(EXERCISE):
Without leaving anything out, print every line of the data.

(INPUT DATA):
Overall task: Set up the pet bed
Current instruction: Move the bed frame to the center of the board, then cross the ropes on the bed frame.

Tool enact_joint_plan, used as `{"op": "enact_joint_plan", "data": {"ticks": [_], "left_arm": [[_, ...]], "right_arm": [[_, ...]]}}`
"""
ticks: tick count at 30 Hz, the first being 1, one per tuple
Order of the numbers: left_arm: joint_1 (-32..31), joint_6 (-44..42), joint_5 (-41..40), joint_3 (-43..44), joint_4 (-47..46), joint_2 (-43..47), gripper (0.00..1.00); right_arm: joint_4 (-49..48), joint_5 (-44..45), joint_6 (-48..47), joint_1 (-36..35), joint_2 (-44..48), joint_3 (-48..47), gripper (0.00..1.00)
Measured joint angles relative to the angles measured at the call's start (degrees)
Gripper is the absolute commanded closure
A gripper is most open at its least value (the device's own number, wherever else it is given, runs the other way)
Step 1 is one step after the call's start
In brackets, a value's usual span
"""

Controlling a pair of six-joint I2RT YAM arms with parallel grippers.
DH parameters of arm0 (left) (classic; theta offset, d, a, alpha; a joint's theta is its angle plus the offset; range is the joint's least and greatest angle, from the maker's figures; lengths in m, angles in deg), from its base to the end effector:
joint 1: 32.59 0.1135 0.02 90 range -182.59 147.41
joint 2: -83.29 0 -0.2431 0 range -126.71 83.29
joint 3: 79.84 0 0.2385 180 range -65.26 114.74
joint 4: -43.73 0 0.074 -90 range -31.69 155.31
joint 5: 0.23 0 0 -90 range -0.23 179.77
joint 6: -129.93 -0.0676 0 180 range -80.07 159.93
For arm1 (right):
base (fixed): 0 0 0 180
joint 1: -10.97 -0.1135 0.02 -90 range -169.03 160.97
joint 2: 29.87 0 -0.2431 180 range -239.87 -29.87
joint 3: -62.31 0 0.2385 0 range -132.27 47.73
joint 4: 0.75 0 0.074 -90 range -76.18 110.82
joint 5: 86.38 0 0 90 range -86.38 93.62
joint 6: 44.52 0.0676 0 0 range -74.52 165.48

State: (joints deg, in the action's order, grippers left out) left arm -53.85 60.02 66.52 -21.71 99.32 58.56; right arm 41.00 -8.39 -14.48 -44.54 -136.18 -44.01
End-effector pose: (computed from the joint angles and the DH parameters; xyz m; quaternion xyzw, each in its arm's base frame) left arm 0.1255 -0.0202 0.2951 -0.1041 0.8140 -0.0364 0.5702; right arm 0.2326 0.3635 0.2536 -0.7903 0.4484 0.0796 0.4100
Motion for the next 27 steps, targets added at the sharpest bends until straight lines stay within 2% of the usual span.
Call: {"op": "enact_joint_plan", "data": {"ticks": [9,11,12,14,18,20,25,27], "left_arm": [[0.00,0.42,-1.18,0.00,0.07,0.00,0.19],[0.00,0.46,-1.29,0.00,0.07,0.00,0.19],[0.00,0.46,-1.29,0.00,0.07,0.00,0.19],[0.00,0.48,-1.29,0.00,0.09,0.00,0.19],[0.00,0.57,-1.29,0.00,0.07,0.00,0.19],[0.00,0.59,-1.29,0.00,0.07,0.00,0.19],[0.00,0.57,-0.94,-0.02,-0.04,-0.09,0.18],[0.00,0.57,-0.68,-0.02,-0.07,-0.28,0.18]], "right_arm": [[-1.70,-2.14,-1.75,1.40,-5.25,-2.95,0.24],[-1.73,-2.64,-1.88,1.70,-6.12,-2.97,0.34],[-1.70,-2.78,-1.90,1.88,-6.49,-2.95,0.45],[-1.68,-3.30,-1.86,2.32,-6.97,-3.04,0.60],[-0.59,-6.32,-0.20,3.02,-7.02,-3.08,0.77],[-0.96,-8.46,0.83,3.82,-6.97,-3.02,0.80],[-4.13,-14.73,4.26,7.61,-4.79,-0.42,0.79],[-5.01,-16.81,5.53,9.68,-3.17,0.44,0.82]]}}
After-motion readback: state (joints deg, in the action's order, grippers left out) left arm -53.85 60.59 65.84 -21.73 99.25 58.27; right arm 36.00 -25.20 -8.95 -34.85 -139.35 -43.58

(SOLVED EXERCISE):
Overall task: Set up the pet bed
Current instruction: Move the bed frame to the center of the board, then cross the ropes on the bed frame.

Tool enact_joint_plan, used as `{"op": "enact_joint_plan", "data": {"ticks": [_], "left_arm": [[_, ...]], "right_arm": [[_, ...]]}}`
"""
ticks: tick count at 30 Hz, the first being 1, one per tuple
Order of the numbers: left_arm: joint_1 (-32..31), joint_6 (-44..42), joint_5 (-41..40), joint_3 (-43..44), joint_4 (-47..46), joint_2 (-43..47), gripper (0.00..1.00); right_arm: joint_4 (-49..48), joint_5 (-44..45), joint_6 (-48..47), joint_1 (-36..35), joint_2 (-44..48), joint_3 (-48..47), gripper (0.00..1.00)
Measured joint angles relative to the angles measured at the call's start (degrees)
Gripper is the absolute commanded closure
A gripper is most open at its least value (the device's own number, wherever else it is given, runs the other way)
Step 1 is one step after the call's start
In brackets, a value's usual span
"""

Controlling a pair of six-joint I2RT YAM arms with parallel grippers.
DH parameters of arm0 (left) (classic; theta offset, d, a, alpha; a joint's theta is its angle plus the offset; range is the joint's least and greatest angle, from the maker's figures; lengths in m, angles in deg), from its base to the end effector:
joint 1: 32.59 0.1135 0.02 90 range -182.59 147.41
joint 2: -83.29 0 -0.2431 0 range -126.71 83.29
joint 3: 79.84 0 0.2385 180 range -65.26 114.74
joint 4: -43.73 0 0.074 -90 range -31.69 155.31
joint 5: 0.23 0 0 -90 range -0.23 179.77
joint 6: -129.93 -0.0676 0 180 range -80.07 159.93
For arm1 (right):
base (fixed): 0 0 0 180
joint 1: -10.97 -0.1135 0.02 -90 range -169.03 160.97
joint 2: 29.87 0 -0.2431 180 range -239.87 -29.87
joint 3: -62.31 0 0.2385 0 range -132.27 47.73
joint 4: 0.75 0 0.074 -90 range -76.18 110.82
joint 5: 86.38 0 0 90 range -86.38 93.62
joint 6: 44.52 0.0676 0 0 range -74.52 165.48

State: (joints deg, in the action's order, grippers left out) left arm -53.85 60.02 66.52 -21.71 99.32 58.56; right arm 41.00 -8.39 -14.48 -44.54 -136.18 -44.01
End-effector pose: (computed from the joint angles and the DH parameters; xyz m; quaternion xyzw, each in its arm's base frame) left arm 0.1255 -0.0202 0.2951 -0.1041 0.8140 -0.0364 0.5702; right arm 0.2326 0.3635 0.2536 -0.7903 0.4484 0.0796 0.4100
Motion for the next 27 steps, targets added at the sharpest bends until straight lines stay within 2% of the usual span.
Call: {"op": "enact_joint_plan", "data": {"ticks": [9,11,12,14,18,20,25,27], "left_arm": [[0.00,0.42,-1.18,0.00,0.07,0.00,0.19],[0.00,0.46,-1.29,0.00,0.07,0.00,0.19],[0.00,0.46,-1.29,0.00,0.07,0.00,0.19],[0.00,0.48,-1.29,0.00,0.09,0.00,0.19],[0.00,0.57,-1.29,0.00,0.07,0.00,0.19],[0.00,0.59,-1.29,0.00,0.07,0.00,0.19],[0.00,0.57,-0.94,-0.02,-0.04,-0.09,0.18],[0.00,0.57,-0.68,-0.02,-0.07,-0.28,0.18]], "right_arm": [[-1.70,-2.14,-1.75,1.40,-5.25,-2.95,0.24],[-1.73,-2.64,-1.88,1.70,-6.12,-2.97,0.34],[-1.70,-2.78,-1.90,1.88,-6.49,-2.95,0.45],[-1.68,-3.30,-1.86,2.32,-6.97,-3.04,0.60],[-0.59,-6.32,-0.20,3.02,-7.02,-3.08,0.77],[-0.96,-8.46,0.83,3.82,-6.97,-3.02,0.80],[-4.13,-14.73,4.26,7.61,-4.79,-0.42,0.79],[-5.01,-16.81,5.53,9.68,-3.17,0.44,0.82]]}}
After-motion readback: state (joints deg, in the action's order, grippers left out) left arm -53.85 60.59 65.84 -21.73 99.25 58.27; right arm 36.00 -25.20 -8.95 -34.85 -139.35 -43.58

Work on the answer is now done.